Why didn't I just copy someone else's code? If you copy something, there is no guarantee that you understand what's going on. This paper is about understanding what's going on.

How do we know what is going on? The first option is to guess what will happen and then test. If your guess is correct, then you are either lucky or you understand the process at some level. In order to prove that you understand the process, you should be able to predict many things and have a significant number turn out to be true. This type of trial and error programming is very widely used from web development to embedded systems. In the heart of programming, there must be some point of trial and error when you break new ground that you and other people have never done before.

It's worthwhile to take a look at where our guesses do not hold up to reality.

• Does MAME accurate draw its emulated games frame by frame?
  No. Billy Mitchell was caught cheating at Donkey Kong using MAME because the emulator draws screens incorrectly.
• You can jump to anywhere in the code using the go command.
  While this is true, it comes with the caveat that it will most likely break the game in odd ways. Try it for yourself.
• Hacking old games is easier than hacking new games.
  While there is certainly less memory to look at, finding the address of an important value is just as difficult on any system. Newer games are often more verbose due to lighter memory requirements, so there is a tradeoff.

Mednafen vs. MAME

Mednafen has a debugger and is nice to use. It appears to be designed to fill in the gap where a piece of code isn't working or you don't know how a piece of code works. The key bindings are quick and you can skip to a memory address quickly. An obvious downside of Mednafen's debugger is its lack of features. You can't set a breakpoint without visiting the address. You can't set a watchpoint. The sub-byte disassembly is clumsy.
MAME has a featureful debugger with file output and a scripting language (Lua). While it's interface is not very good, it's possible that the Qt debugger could be coming to Linux and improvements to MAME are frequent.
MAME's scripting language made significant improvements in a recent version in regards to automated debugging.
Both Mednafen and MAME give you step 2 (emulate it) and 3 (debug it).

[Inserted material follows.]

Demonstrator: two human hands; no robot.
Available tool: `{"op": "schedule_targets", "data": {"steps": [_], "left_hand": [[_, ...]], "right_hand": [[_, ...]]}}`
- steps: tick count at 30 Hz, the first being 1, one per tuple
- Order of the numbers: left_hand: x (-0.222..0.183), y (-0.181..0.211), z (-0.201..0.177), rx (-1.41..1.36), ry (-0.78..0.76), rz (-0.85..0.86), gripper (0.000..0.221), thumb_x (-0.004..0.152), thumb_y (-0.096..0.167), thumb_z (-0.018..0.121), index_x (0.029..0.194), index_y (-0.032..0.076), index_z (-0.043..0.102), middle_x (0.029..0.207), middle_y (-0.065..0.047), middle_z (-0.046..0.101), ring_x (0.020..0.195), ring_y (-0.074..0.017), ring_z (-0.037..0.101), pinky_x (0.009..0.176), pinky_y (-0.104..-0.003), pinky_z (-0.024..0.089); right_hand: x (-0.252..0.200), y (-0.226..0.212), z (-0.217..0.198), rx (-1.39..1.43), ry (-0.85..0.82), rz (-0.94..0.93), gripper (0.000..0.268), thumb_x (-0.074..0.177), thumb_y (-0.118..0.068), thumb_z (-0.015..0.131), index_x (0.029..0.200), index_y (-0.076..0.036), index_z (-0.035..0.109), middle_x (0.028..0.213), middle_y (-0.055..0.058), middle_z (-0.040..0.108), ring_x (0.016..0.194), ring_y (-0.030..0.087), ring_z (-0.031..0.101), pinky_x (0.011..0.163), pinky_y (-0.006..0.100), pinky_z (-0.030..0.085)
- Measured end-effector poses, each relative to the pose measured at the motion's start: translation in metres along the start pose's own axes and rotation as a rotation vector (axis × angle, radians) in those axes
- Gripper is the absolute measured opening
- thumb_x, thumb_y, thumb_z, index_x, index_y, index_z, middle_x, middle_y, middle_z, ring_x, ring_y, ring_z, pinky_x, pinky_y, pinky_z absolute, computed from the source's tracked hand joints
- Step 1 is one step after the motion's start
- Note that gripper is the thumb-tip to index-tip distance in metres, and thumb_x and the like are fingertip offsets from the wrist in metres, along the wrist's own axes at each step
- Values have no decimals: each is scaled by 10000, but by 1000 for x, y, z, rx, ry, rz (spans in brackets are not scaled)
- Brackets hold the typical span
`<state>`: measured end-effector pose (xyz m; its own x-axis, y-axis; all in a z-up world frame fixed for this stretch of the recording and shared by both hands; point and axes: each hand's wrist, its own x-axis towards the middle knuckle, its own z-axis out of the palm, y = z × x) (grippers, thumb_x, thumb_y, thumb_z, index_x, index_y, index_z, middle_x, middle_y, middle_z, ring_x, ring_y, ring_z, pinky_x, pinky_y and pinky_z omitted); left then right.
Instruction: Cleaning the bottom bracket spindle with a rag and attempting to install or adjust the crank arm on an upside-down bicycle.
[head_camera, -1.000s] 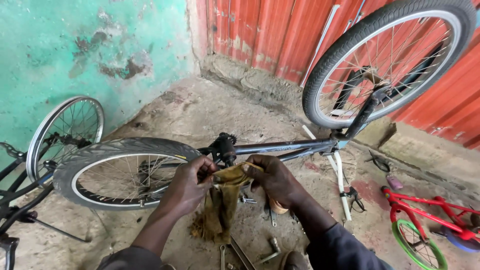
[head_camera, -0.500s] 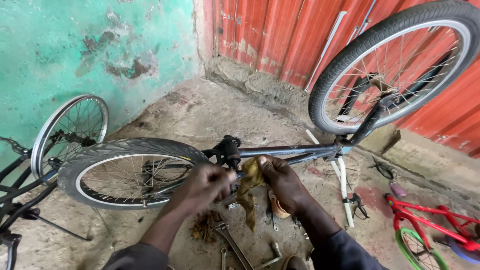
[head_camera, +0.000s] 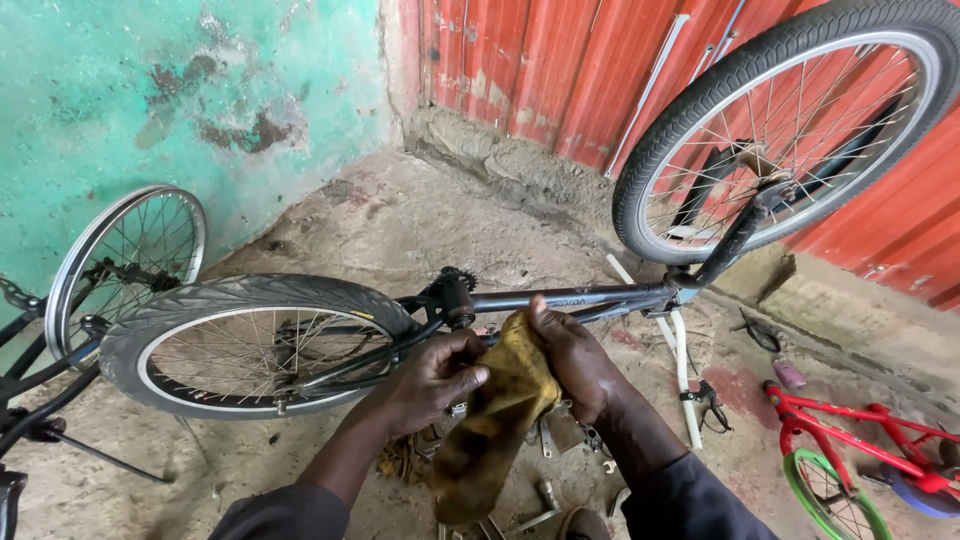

Mednafen doesn't allow you to export disassembly, so it's a lot weaker than MAME. MAME is less easy to work with.
Some things you'll probably want to learn about a new architecture:

• Where does it start?
• Where are the interrupts?
• When do you first see graphics?
• What instruction causes graphics to change?
• When you break somewhere, how long does it take to reach that break again?

Radare2

Radare2 supports a large set of non-x86 architectures. But Radare2 has bugs. It can help you reverse a lot, but only if it works. There are bugs in many old versions, so I heartily recommend compiling from git master or the most recent release.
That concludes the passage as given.